Please copy exactly the lines that run from the start of the entries to the line containing "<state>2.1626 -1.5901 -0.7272", inclusive.

►

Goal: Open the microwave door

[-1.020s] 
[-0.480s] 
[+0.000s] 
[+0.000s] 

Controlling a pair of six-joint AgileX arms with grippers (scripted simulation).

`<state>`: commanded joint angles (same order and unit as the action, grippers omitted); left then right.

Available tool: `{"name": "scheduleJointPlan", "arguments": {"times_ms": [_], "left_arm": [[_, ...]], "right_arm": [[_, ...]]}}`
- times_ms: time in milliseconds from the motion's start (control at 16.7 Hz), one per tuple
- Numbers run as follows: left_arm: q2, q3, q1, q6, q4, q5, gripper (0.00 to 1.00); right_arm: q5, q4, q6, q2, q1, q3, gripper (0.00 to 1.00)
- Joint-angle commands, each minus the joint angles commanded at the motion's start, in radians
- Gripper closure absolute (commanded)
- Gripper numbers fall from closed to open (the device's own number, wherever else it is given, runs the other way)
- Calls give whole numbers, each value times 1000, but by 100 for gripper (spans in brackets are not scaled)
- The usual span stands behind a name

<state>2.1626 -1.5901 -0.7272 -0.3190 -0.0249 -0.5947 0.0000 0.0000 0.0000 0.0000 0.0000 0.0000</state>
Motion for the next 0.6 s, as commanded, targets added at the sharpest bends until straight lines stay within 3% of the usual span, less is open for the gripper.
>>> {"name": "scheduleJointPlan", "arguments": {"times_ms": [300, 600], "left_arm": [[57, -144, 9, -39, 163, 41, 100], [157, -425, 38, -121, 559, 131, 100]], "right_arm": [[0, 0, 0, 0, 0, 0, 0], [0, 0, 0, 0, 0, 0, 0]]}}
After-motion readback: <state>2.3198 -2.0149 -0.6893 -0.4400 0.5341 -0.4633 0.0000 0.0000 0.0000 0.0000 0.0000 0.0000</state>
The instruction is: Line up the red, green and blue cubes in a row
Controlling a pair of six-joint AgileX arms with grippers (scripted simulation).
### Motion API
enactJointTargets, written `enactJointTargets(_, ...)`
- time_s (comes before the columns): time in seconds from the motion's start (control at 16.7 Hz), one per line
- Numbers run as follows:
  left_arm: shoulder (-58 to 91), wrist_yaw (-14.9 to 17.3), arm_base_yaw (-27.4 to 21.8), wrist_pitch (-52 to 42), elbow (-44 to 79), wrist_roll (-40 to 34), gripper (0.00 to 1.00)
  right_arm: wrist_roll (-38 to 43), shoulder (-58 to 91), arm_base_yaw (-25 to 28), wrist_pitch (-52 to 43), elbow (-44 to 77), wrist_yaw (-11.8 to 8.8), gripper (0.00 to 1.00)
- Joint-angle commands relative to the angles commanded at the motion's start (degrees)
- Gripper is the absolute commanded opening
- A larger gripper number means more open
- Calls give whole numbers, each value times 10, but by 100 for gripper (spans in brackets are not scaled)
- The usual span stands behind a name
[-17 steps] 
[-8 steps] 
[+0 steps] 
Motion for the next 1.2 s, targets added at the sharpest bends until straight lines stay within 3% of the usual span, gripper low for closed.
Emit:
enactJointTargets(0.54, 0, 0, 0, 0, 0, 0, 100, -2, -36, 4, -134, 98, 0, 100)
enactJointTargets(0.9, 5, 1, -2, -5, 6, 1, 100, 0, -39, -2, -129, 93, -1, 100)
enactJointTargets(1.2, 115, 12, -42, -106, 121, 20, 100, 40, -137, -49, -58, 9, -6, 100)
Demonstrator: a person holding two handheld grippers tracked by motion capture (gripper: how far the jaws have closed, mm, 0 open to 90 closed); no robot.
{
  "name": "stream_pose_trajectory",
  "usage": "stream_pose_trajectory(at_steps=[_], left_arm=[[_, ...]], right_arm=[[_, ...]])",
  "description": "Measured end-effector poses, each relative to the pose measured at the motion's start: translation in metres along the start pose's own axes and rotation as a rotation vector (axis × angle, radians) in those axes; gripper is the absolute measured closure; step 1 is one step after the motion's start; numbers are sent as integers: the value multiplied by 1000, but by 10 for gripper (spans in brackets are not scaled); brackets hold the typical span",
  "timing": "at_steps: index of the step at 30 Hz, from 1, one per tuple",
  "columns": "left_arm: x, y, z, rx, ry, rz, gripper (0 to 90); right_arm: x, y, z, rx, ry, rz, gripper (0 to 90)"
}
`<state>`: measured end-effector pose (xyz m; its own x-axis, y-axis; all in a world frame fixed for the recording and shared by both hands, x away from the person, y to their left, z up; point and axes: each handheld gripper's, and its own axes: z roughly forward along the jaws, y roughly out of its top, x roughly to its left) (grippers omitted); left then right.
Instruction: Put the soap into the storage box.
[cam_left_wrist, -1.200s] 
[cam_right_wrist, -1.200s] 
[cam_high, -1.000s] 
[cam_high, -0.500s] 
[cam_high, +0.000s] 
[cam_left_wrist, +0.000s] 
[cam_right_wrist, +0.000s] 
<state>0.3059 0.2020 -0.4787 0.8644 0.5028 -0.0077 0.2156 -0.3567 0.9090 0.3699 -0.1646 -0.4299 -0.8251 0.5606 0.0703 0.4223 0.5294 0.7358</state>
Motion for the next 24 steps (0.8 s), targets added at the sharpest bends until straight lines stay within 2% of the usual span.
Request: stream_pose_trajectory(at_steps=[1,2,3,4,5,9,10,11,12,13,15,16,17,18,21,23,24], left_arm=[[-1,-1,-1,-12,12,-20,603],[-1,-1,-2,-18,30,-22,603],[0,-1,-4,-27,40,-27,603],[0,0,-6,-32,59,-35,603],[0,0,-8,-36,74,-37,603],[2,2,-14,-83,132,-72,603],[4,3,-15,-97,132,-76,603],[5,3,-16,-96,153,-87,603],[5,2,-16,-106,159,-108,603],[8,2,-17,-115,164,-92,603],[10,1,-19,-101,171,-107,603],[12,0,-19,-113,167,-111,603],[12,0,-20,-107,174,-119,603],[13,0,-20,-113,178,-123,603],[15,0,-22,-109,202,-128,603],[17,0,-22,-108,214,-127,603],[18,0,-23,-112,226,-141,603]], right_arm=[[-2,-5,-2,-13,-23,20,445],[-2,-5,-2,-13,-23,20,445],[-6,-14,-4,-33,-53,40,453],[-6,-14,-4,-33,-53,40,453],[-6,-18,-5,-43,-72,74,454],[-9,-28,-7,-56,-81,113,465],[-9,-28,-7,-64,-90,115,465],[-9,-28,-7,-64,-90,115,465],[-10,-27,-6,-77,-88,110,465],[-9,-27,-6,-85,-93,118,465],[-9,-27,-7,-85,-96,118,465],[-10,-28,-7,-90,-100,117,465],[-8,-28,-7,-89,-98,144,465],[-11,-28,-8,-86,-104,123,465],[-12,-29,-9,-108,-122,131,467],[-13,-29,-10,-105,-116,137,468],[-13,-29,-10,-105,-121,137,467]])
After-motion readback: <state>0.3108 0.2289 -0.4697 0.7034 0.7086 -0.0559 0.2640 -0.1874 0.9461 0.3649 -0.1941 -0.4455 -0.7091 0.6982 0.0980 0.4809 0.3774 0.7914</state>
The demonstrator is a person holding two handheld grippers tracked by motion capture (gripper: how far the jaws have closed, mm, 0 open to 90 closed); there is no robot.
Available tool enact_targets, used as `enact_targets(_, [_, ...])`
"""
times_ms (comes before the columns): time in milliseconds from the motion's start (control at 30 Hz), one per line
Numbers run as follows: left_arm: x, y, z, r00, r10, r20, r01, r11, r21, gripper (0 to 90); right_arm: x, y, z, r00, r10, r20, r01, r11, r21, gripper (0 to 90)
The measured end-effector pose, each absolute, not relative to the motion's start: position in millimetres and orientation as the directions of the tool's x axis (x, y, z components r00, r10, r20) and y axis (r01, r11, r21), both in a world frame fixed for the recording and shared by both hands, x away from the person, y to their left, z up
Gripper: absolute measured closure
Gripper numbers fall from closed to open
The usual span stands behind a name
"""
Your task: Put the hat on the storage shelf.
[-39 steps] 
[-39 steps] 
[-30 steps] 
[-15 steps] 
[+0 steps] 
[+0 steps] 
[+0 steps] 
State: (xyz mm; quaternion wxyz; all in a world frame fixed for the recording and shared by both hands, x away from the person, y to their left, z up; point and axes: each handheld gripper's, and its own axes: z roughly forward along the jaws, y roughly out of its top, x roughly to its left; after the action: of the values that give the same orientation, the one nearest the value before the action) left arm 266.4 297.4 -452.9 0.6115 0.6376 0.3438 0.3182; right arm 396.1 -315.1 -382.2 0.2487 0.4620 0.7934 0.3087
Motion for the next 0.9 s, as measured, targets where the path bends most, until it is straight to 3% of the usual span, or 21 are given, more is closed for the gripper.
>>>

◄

# SOLUTION FOR THIS TASK:
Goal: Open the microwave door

[-1.020s] 
[-0.480s] 
[+0.000s] 
[+0.000s] 

Controlling a pair of six-joint AgileX arms with grippers (scripted simulation).

`<state>`: commanded joint angles (same order and unit as the action, grippers omitted); left then right.

Available tool: `{"name": "scheduleJointPlan", "arguments": {"times_ms": [_], "left_arm": [[_, ...]], "right_arm": [[_, ...]]}}`
- times_ms: time in milliseconds from the motion's start (control at 16.7 Hz), one per tuple
- Numbers run as follows: left_arm: q2, q3, q1, q6, q4, q5, gripper (0.00 to 1.00); right_arm: q5, q4, q6, q2, q1, q3, gripper (0.00 to 1.00)
- Joint-angle commands, each minus the joint angles commanded at the motion's start, in radians
- Gripper closure absolute (commanded)
- Gripper numbers fall from closed to open (the device's own number, wherever else it is given, runs the other way)
- Calls give whole numbers, each value times 1000, but by 100 for gripper (spans in brackets are not scaled)
- The usual span stands behind a name

<state>2.1626 -1.5901 -0.7272 -0.3190 -0.0249 -0.5947 0.0000 0.0000 0.0000 0.0000 0.0000 0.0000</state>

That is the complete answer.